▸ **Task brief**
Each line shown below should be copied exactly.

▸ **The data**

=== Begin Enclosure ===

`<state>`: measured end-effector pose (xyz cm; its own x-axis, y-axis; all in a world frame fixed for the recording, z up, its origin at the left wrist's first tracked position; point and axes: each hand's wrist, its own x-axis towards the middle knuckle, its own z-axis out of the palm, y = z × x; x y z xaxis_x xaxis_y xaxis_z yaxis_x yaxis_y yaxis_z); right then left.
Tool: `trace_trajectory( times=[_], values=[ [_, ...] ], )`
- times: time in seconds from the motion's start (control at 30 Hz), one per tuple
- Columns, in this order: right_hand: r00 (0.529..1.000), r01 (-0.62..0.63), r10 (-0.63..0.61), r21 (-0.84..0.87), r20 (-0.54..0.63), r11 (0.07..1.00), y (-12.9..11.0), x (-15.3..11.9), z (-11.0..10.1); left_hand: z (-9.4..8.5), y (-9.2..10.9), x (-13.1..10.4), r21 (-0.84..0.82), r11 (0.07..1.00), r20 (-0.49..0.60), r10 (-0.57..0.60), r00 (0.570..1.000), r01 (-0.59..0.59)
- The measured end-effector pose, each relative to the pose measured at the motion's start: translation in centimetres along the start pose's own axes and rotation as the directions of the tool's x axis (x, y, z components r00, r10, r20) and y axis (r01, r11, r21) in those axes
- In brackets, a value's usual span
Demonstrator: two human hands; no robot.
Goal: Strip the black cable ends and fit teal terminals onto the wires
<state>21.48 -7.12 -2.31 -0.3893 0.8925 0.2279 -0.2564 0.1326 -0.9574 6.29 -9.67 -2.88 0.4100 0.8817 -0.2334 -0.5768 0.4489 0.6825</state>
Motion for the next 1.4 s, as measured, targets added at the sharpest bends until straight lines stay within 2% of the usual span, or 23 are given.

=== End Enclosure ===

▸ **Exercise response**
`<state>`: measured end-effector pose (xyz cm; its own x-axis, y-axis; all in a world frame fixed for the recording, z up, its origin at the left wrist's first tracked position; point and axes: each hand's wrist, its own x-axis towards the middle knuckle, its own z-axis out of the palm, y = z × x; x y z xaxis_x xaxis_y xaxis_z yaxis_x yaxis_y yaxis_z); right then left.
Tool: `trace_trajectory( times=[_], values=[ [_, ...] ], )`
- times: time in seconds from the motion's start (control at 30 Hz), one per tuple
- Columns, in this order: right_hand: r00 (0.529..1.000), r01 (-0.62..0.63), r10 (-0.63..0.61), r21 (-0.84..0.87), r20 (-0.54..0.63), r11 (0.07..1.00), y (-12.9..11.0), x (-15.3..11.9), z (-11.0..10.1); left_hand: z (-9.4..8.5), y (-9.2..10.9), x (-13.1..10.4), r21 (-0.84..0.82), r11 (0.07..1.00), r20 (-0.49..0.60), r10 (-0.57..0.60), r00 (0.570..1.000), r01 (-0.59..0.59)
- The measured end-effector pose, each relative to the pose measured at the motion's start: translation in centimetres along the start pose's own axes and rotation as the directions of the tool's x axis (x, y, z components r00, r10, r20) and y axis (r01, r11, r21) in those axes
- In brackets, a value's usual span
Demonstrator: two human hands; no robot.
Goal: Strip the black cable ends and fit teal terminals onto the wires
<state>21.48 -7.12 -2.31 -0.3893 0.8925 0.2279 -0.2564 0.1326 -0.9574 6.29 -9.67 -2.88 0.4100 0.8817 -0.2334 -0.5768 0.4489 0.6825</state>
Motion for the next 1.4 s, as measured, targets added at the sharpest bends until straight lines stay within 2% of the usual span, or 23 are given.

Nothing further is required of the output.